- EXERCISE -
When a line in the data below includes "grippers", pick it out and copy it.

- COLLECTED MATERIAL -
- Opening Delimiter -
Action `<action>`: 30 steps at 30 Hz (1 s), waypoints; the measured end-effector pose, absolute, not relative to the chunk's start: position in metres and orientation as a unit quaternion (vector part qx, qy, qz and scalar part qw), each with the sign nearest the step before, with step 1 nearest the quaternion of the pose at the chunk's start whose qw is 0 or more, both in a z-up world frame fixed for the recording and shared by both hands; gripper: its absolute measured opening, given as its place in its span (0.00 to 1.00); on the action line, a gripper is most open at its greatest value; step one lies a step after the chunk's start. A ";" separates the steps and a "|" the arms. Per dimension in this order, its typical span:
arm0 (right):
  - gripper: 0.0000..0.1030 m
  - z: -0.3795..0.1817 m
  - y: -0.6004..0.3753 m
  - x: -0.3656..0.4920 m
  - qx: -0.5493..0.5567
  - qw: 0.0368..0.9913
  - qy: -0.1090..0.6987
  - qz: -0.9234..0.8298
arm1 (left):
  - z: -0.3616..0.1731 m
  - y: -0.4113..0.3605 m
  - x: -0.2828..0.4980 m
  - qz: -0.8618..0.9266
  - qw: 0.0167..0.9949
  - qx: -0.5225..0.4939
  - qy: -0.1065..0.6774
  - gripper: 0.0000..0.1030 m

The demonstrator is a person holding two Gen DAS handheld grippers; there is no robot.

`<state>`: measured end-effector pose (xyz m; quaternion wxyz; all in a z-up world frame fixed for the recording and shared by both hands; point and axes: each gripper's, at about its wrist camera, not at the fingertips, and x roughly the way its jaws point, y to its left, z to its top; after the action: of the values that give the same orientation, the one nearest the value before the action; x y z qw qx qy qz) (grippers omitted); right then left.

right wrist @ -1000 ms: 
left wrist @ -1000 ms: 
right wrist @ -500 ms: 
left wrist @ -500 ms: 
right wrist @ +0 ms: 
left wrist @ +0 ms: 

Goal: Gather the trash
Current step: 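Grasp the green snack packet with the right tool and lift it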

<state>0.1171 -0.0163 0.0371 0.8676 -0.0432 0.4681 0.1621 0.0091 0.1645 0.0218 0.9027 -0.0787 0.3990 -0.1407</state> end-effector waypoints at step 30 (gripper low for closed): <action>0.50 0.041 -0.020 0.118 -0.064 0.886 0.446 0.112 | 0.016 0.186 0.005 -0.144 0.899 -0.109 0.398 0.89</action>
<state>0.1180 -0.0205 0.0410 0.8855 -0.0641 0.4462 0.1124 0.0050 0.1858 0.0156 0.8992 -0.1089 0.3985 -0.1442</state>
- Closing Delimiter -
- OUTPUT OF THE TASK -
The demonstrator is a person holding two Gen DAS handheld grippers; there is no robot.
`<state>`: measured end-effector pose (xyz m; quaternion wxyz; all in a z-up world frame fixed for the recording and shared by both hands; point and axes: each gripper's, at about its wrist camera, not at the fingertips, and x roughly the way its jaws point, y to its left, z to its top; after the action: of the values that give the same orientation, the one nearest the value before the action; x y z qw qx qy qz) (grippers omitted); right then left.

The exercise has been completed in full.